Uno
de
los mayores peligros a los que debe enfrentarse el director teatral
es la autocomplacencia. En principio es legítimo no cambiar lo que
funciona bien; pero si el creador se deja llevar por lo acomodaticio,
por lo ya sabido, en aras de situarse en un lugar confortable en el
que no hará grandes innovaciones, pero tampoco le molestarán,
seguramente acabe llevando a escena obras muy bien fabricadas, pero
con una ausencia total de alma.
La mecedora,
la última propuesta de Josep Maria Flotats, a nuestro parecer cae en
esta autocomplacencia sin paliativos. Y desde un primer momento.

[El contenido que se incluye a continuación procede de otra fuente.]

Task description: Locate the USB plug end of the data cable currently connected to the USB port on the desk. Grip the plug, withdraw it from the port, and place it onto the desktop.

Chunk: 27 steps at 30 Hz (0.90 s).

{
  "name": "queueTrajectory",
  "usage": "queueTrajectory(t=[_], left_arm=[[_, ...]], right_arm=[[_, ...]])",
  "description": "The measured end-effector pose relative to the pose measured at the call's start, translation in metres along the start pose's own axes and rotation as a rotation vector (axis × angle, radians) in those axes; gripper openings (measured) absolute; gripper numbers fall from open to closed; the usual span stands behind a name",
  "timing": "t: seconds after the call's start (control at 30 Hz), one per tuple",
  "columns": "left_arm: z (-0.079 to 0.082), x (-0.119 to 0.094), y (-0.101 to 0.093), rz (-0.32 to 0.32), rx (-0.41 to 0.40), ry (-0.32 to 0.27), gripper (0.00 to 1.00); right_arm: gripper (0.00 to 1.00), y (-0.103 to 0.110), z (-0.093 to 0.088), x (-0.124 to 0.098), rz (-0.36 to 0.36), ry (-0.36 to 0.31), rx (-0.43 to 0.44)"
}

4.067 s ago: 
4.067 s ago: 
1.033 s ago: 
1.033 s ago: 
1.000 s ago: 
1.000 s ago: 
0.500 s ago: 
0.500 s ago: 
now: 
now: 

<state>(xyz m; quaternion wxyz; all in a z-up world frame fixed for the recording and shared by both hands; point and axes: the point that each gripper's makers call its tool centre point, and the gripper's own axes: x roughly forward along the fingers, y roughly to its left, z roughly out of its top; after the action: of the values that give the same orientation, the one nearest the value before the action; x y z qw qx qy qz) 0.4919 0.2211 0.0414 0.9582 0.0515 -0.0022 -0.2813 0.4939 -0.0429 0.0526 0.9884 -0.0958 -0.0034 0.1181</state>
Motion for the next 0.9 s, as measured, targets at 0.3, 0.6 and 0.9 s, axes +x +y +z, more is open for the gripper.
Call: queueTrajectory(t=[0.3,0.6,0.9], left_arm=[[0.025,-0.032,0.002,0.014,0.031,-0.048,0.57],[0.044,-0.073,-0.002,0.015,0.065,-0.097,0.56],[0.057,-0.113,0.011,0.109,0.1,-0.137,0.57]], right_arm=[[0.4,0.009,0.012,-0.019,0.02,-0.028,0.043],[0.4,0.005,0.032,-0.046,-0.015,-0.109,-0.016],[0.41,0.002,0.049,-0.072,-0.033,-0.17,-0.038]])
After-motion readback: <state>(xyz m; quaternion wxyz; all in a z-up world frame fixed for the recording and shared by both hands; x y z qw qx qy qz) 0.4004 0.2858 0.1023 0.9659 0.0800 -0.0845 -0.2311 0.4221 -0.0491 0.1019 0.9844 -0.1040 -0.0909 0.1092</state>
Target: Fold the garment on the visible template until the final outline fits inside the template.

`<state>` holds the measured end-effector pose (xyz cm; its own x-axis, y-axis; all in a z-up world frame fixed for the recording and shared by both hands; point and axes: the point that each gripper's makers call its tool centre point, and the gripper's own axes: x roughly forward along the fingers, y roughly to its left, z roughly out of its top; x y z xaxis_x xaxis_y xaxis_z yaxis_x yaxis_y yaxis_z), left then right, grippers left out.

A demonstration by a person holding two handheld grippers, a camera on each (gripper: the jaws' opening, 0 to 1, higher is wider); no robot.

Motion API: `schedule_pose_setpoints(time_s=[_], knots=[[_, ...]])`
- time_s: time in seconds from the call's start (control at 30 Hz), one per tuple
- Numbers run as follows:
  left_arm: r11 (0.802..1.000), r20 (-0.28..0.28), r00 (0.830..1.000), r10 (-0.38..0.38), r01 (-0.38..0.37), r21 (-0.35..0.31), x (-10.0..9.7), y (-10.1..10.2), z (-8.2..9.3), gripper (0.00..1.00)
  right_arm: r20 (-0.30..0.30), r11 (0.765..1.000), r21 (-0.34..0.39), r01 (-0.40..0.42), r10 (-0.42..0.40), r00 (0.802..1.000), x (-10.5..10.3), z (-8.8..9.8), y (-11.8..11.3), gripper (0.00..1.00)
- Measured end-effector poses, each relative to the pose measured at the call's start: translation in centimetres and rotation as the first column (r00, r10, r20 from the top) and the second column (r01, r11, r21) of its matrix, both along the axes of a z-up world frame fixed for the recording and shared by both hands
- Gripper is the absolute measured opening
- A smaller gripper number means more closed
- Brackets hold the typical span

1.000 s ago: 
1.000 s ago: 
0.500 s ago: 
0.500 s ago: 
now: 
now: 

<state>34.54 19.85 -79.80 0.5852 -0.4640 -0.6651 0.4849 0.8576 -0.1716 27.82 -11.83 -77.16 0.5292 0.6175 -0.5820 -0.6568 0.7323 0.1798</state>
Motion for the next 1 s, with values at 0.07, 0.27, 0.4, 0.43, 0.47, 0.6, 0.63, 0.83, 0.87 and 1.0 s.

La
elección, de nuevo, de una obra de Jean-Claude Brisville, hace pensar que
Flotats ha encontrado en este autor, brillante en La cena,
bastante convincente en El encuentro de Descartes con Pascal joven,
pero desde luego ningún genio revolucionario ni clásico
contemporáneo, un perfecto medio para la dirección de obras
simpáticas y perfectamente inofensivas.
La
puesta en escena es igualmente sobria, elegante y plana. Nada
irreprochable en el decorado de Alejandro Andújar, excelente versión
de Mauro Armiño, comme
il faut,
y actores de gran nivel. Pero es este tipo de teatro que más que
frío parece congelado. La misma estructura del texto hace que no
haya ritmo, ni química, ni la menor emoción (resulta extraño que
el personaje de Jerónimo, el héroe, reproche a Osvaldo, el malo, su
falta de sensibilidad, su desprecio por las emociones, cuando en la
obra estas pueden ser enunciadas, pero nunca sentidas).
Otra
peculiaridad que hace la obra extraña es su bochornosa
autoindulgencia. Al parecer se trata de un texto muy autobiográfico
en el que Brisville narra su despido como lector en una editorial.
Que su trasunto sea tratado varias veces como genial, estupendo,
magnífico, que la razón siempre esté de su lado, que sea
encantador, querible, admirable, da un poco de sonrojo. Suponemos que
a todo el mundo le viene bien un baño de autoestima de esta
categoría, pero pocos estarían dispuestos a ponerlo sobre las
tablas de una manera tan descarada.
En
una obra así, como ya ocurría en El
encuentro...,
se corre el peligro de que un personaje se lleve la función por
delante y los otros actores se queden no ya en simples comparsas,
sino en parte del público. Helio Pedregal está muy por encima de
sus compañeros, y si además su papel no da pie a concesiones...
Pues sí, hay momentos en que Eleazar Ortiz y Daniel Muriel parecen
estar simplemente asistiendo a la función. Y sin embargo, la parte
de Pedregal es tan pétrea, tan sin fisuras, su personaje tiene tal
falta de matices, que su defensa no es del todo eficaz. El personaje,
por mucha razón que tenga, puede hacerse tan pesado que el
espectador esperaría una buena réplica que le callara la boca.